After the lackluster follow-up to Batman Returns, Tim Burton’s sequel to his 1989 smash, Warner Brothers searched for another route to take their most valuable character. Based on the success of the first season of Bruce Timm’s Batman: The Animated Series (BTAS), Warner commissioned Timm and show-runner Alan Burnett to create a silver screen adaptation of their hit show. BTAS became such a critical and commercial hit that Fox TV, having seen the success of their animated juggernaut, The Simpsons, moved the show to prime time spot in 1992. It’s strange that in animation, a medium that is only limited by the artists’ vision and talent, we are given the most grounded and accurate depiction of the Dark Knight. 

In Batman: Mask of the Phantasm, we are introduced to the most humanistic depiction of Batman (Kevin Conroy). Due to pressure from an ambitious city councilman, Commissioner Gordon is sidelined. Batman’s relationship with the Gotham City Police is shuttered. The Caped Crusader is on the run from the cops when a new vigilante shows up in Gotham. This one has no issue stepping over Batman’s no-kill rule.

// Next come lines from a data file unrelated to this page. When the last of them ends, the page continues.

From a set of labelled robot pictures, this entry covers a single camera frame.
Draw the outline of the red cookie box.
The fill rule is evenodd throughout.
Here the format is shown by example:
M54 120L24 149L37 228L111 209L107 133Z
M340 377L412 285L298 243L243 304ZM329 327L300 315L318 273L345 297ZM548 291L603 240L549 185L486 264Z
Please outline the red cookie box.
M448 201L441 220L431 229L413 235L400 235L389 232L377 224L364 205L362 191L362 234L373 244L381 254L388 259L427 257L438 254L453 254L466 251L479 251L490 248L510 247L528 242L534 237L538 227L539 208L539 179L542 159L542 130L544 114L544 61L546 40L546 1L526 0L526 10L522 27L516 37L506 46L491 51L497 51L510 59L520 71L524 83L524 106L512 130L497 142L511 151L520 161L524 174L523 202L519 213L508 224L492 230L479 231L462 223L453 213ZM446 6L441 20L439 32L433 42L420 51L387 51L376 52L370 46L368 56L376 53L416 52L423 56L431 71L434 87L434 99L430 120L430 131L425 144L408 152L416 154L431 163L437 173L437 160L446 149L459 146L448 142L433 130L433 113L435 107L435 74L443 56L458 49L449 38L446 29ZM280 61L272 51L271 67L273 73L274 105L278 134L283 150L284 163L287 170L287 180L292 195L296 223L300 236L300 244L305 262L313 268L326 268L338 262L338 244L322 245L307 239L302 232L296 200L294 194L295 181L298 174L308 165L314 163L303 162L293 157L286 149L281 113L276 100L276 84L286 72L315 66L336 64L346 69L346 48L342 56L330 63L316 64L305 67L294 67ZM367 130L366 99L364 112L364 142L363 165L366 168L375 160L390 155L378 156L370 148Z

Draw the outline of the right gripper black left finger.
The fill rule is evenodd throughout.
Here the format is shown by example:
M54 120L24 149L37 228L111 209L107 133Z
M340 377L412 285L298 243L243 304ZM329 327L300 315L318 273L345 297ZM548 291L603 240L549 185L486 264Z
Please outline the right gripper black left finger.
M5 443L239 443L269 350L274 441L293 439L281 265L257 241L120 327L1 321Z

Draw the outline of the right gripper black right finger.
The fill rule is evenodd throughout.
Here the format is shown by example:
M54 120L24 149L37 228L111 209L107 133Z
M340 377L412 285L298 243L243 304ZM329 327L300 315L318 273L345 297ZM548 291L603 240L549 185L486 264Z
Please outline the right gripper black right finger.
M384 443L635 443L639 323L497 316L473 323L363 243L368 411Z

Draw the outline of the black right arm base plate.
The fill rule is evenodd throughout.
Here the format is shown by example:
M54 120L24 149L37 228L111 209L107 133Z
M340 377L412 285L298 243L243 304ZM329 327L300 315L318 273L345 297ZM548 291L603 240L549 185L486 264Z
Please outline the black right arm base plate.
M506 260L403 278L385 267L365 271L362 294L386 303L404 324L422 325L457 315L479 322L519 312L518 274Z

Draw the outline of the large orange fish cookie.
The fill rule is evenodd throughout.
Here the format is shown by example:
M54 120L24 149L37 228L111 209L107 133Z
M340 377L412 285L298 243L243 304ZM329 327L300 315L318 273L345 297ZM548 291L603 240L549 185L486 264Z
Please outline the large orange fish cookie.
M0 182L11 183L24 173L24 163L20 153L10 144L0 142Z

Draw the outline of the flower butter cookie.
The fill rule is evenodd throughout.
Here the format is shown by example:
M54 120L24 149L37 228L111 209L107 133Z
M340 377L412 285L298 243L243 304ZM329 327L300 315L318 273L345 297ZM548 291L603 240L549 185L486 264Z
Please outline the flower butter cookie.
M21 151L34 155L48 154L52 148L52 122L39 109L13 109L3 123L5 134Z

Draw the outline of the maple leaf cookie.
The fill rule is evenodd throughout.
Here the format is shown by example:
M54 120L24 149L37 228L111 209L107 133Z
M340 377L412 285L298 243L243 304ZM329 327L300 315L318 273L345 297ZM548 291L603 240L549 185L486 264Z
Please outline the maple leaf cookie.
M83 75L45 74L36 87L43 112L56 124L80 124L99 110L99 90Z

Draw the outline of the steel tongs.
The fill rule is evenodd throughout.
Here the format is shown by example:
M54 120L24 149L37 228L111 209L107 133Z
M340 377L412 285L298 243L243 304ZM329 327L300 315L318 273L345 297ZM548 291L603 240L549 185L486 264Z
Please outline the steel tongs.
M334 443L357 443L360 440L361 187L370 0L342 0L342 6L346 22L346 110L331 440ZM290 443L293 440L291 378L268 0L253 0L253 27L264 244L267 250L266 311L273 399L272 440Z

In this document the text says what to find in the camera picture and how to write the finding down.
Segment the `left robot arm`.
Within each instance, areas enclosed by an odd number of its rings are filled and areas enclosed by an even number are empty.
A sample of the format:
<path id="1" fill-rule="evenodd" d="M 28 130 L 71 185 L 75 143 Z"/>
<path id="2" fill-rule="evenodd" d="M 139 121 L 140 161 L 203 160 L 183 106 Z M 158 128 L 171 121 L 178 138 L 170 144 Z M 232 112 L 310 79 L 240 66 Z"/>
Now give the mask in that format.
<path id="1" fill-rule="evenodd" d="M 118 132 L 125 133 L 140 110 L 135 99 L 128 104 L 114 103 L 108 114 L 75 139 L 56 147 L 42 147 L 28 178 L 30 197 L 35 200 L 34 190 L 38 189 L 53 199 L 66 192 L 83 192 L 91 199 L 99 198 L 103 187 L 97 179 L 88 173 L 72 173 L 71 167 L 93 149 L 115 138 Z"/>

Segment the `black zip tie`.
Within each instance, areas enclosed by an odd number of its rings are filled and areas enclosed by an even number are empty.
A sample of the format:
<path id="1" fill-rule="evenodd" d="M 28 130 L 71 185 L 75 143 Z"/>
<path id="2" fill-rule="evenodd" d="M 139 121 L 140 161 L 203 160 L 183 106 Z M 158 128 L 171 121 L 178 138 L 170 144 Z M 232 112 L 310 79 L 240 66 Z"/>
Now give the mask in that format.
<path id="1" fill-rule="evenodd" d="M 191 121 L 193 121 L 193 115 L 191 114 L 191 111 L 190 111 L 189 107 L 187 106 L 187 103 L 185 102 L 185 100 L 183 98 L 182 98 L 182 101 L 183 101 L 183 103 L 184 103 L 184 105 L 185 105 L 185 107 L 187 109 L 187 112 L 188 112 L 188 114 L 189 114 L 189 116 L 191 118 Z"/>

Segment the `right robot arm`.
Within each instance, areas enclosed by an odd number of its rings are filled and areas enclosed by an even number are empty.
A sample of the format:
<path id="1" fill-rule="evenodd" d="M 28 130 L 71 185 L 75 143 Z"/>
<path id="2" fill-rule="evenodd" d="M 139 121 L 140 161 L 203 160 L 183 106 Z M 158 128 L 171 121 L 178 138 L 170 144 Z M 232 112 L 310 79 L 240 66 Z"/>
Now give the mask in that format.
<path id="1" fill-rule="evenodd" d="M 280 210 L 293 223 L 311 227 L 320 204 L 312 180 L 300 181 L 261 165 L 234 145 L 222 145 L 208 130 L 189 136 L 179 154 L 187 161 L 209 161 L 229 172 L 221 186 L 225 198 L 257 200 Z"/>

The Phantasm calls itself “an angel of death” as it hunts down the city’s aging crime bosses. Seeking to clear his name, Batman goes hunting for the mystery killer.

As Bruce Wayne, we see the drain of his playboy lifestyle facade. Bruce remembers a time before he donned the cape and cowl. In his early twenties, Bruce meets Andrea Beaumont. (the incredible Dana Delaney, who made such a great impression on the crew she was cast by Timm and Andrea Romano three years later as Lois Lane for their Superman show) Like Bruce, Andrea is a whip-smart, American blue-blood. Unlike the other girls in Gotham, she doesn’t initially fawn over the billionaire, making her even more desirable. The two fall in love, while at the same time, Bruce tries to start his war on crime. In his first view outings, he’s lucky to survive. But the closer he grows to Andrea, the more he questions whether or not jumping into this war is even worth it. Timm’s Batman is never played as crazy or disturbed as some of his live-action counterparts. However, the scene where Bruce pleads his case to his parent’s ominous tombstone is heart-breaking. We finally encounter a Batman who doesn’t want to fight. He sees his chance to be happy, but his damaged psyche won’t let him off the hook. Bruce proposes to Andrea, who accepts but shortly after leaves town with her father. With his only chance at happiness gone, Bruce accepts his fate and finally embraces the bats under his stately home.

In the present, Batman learns that all of the dead mobsters are connected to Andrea Beaumont’s father, who just so happens to show back up in Gotham. When the last of the mobsters understands he might suffer the same fate, he reaches out to the one man who can help him, The Joker. In his previous life, Joker was a fellow mobster, a nod to the character’s Jack Napier version. Of course, Joker assumes Batman is the killer, just murders the old man himself to spring a trap on his favorite superhero. However, when Joker discovers The Phantasm isn’t the Dark Knight, he’s pulled into the center of the mystery.

Bruce and Andrea reconnect after she deciphers his identity as Batman. During an encounter with The Phantasm, who disappears into a green smoke cloud, Batman is trapped by the Gotham Police. They corner him in a construction site. Batman is forced to use every whit and trick in his arsenal to save himself. The battered and unmasked Bruce is rescued by Andrea, and they rekindle their relationship. However, when Joker figures out The Phantasm is Andrea under the hood, seeking vengeance on the mobsters who killed her father, Batman needs to do the unthinkable and save his greatest villain. 

While Batman prevents Andrea from killing Joker, he doesn’t let the Clown Prince off the hook. Instead, the two battle inside of a rundown World of Tomorrow exhibit featuring a model version of Gotham city. Batman and Joker battle like King Kong and Godzilla bouncing off the miniature buildings. It’s part Dick Sprang/Part Neal Adams. Joker is stopped when he and Andrea evaporate into another green smoke cloud. As the film ends, we are left with a Batman who has never been more alone in his one-man-war-on-crime.

Burnett teams with Paul Dini, comic veteran Martin Pasko, and Michael Reaves to create one of the most intriguing Bat stories in any medium. They cleverly borrow elements of Frank Miller’s Batman: Year One to show the experienced young Bruce. Taking Mike O’Barr & Todd McFarlane’s character, The Reaper from Batman Year Two, they create a unique anti-hero in The Phantasm, whose mission parallels Bruce’s own. The story is smart and heart-breaking. The animation, continuing Timm’s work on the show, is a noir world with modern conveniences. The characters are intelligent and understated, except for The Joker (Mark Hamill), who is at his maniacal best.

Batman: Mask of the Phantasm has relevancy that even good superhero films from bygone eras struggle to retain. Not only has the movie aged well, it is still perhaps the best on-screen depiction of not just the character of Batman, but it might just be the best Batman movie ever made.